School leaders said the historic level of participation, which generated first-time waiting lists at 14 schools, reflected improvements in test scores, school building conditions and teacher quality since control of the system was transferred to Mayor Adrian M. Fenty (D) in 2007.

“In just three years, a number of schools have gone from underenrolled to flourishing,” Chancellor Michelle A. Rhee said in a statement. “It’s heartening to see this, and it’s a testament to the incredible work being done by teachers, principals, DCPS parents and our many community partners.”

The overall number of unique lottery applicants grew by 50 percent over last year to 5,219. The number of families placed in schools through the lottery grew by 1,300 over last year, to 3,365 from 2,056. In all, 64 percent of lottery applicants received a placement this year.

Although officials praised the lottery, some parents said it also reflected the continued dearth of real choices in a system where a majority of the schools are under some sort of federally mandated corrective action. They say parents are forced to pursue scarce spots in a relative handful of effective schools.

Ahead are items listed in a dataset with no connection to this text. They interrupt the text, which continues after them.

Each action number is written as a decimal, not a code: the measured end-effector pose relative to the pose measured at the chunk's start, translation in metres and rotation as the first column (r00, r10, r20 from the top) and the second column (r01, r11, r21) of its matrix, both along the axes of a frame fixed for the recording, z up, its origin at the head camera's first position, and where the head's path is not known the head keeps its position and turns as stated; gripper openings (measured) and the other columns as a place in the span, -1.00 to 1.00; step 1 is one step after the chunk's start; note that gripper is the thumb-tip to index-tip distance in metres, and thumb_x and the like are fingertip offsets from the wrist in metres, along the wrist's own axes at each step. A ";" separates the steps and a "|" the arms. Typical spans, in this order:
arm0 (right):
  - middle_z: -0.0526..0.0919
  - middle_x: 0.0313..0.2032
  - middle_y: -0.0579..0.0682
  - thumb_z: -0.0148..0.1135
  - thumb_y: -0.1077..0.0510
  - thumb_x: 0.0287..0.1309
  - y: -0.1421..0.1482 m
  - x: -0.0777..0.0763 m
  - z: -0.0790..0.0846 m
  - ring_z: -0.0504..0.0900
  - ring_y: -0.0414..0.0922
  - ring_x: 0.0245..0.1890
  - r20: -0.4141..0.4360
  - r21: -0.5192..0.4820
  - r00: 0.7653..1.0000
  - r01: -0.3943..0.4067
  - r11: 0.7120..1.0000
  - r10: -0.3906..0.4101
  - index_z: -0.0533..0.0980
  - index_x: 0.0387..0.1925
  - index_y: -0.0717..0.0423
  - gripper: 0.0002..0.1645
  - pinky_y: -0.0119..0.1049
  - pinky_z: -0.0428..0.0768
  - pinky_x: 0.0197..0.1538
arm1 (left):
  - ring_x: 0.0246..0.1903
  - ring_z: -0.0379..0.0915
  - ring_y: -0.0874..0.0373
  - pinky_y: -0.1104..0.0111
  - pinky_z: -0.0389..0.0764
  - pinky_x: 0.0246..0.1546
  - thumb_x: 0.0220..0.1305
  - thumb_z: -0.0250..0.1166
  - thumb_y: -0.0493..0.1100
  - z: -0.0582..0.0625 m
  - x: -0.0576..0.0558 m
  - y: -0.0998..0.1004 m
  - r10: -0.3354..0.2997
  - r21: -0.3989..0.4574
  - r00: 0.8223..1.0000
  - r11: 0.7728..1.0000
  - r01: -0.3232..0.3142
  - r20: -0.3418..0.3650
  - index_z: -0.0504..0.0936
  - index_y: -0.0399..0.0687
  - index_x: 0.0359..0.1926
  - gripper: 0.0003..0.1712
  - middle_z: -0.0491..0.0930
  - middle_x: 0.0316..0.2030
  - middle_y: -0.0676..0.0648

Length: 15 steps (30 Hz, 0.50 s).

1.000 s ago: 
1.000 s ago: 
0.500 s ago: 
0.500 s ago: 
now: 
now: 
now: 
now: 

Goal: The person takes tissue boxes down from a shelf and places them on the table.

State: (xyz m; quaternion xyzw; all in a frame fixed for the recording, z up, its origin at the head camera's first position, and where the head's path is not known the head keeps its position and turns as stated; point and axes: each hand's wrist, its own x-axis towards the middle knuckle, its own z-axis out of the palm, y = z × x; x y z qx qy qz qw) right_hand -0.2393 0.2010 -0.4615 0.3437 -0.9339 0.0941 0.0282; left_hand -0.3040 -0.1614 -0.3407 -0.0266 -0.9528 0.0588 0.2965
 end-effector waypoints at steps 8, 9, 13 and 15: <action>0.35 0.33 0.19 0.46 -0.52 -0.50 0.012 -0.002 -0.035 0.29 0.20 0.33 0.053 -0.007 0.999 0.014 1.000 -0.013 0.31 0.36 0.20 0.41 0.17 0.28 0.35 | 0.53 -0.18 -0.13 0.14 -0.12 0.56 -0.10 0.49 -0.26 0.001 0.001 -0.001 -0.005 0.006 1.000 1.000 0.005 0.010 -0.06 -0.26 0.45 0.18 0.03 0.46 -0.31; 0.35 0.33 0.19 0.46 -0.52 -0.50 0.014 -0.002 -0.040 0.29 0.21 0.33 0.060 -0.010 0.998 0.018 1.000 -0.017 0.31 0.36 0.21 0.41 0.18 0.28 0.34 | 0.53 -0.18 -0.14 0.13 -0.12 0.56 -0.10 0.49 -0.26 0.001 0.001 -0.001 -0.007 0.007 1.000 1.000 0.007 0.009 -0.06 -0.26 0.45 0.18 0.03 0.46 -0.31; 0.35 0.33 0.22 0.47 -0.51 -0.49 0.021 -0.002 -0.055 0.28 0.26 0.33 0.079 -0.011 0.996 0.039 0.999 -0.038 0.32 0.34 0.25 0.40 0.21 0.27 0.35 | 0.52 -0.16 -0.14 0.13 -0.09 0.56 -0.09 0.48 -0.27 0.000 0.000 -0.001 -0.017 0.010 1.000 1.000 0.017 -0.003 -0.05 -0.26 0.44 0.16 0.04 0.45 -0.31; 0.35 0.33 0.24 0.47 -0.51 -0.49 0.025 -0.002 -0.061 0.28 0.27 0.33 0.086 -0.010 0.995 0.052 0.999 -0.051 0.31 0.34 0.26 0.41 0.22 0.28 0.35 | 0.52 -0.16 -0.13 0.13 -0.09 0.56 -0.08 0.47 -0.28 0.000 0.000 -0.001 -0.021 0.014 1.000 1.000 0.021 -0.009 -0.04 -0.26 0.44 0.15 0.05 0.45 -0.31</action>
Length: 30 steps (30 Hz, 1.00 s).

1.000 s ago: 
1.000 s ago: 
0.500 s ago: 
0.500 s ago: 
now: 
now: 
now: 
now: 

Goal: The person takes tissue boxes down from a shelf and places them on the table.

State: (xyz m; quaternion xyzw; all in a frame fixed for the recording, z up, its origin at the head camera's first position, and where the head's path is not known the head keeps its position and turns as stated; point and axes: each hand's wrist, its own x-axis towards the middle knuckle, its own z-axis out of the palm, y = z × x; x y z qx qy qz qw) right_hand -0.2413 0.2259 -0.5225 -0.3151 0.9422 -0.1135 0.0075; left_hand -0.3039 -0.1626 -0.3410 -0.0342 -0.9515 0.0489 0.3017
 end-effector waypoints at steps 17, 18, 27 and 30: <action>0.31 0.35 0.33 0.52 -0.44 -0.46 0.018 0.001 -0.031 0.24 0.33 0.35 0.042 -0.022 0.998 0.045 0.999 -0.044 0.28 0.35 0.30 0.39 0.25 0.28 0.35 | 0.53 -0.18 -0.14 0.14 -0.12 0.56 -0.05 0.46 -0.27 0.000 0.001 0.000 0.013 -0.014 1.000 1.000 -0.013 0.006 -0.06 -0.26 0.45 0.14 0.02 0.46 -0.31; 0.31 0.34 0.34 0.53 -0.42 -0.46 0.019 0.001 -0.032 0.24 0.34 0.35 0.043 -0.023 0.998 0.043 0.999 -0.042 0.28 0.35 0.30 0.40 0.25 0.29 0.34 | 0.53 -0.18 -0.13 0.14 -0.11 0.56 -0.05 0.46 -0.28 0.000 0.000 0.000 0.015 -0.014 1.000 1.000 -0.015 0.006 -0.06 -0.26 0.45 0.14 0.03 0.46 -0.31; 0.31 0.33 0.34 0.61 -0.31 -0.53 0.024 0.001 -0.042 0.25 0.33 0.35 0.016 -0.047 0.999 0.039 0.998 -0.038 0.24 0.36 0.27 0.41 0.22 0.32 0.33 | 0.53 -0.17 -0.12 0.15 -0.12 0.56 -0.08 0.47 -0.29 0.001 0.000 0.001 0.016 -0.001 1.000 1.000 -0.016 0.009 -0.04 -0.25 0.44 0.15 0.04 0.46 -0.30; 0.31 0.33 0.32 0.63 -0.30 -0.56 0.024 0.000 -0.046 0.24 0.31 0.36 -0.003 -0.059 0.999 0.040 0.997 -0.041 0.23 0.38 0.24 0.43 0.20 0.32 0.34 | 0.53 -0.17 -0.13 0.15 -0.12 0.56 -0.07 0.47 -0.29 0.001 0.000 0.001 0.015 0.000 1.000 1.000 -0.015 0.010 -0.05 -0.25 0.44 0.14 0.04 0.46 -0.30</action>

“To me, the deep disadvantage of the lottery is that it’s a crapshoot,” said Peter MacPherson, former president of the Capitol Hill Cluster Schools PTA. “I would hope that as the reform effort proceeds, people will have so much confidence in their neighborhood public schools that the lottery will fade away.”

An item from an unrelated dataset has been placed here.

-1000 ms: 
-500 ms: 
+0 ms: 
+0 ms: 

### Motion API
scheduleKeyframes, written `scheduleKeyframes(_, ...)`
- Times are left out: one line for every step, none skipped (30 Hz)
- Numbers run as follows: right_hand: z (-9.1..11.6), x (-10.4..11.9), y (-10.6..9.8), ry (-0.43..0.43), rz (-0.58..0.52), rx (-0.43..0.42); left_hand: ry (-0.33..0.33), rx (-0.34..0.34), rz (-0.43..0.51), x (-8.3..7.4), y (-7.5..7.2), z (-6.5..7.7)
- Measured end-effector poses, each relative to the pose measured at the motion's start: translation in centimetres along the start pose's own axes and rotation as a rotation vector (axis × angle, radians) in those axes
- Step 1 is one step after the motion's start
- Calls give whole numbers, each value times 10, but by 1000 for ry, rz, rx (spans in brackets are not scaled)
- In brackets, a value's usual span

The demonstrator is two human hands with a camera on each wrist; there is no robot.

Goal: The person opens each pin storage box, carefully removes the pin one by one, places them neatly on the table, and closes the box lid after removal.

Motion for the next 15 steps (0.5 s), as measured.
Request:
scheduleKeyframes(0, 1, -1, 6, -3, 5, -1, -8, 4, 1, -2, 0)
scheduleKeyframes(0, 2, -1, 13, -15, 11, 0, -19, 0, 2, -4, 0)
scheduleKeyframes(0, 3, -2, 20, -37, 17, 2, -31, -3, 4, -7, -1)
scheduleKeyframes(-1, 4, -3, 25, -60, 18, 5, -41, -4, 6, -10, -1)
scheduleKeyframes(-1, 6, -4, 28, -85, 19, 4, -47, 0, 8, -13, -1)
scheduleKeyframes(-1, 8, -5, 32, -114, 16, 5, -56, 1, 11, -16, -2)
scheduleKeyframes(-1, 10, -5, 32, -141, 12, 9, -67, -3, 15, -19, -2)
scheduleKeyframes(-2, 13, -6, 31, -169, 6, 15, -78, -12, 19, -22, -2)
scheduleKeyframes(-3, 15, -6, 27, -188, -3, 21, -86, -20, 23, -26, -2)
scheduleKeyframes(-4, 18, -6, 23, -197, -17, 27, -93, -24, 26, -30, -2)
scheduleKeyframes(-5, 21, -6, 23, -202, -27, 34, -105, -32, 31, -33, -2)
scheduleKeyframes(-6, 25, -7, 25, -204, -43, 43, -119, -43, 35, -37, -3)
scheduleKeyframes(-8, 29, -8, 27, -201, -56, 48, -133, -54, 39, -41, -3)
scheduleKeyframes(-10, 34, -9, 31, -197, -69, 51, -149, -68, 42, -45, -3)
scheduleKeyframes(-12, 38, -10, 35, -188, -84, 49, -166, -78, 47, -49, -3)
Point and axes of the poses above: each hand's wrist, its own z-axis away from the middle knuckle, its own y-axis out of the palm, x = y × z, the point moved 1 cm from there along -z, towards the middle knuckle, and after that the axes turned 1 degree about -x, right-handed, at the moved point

Among the schools that received what officials called “unprecedented interest” are two elementary schools in Ward 8, Turner Elementary@Green and Malcolm X, and a Ward 7 school, Drew Elementary. Francis-Stevens, a new pre-K-8 school in the Foggy Bottom neighborhood of Ward 2, also drew heavy interest, officials said.

Schools that generated waiting lists for the first time include Seaton Elementary (Ward 2), Walker-Jones Education Campus (Ward 6) and Houston Elementary (Ward 7).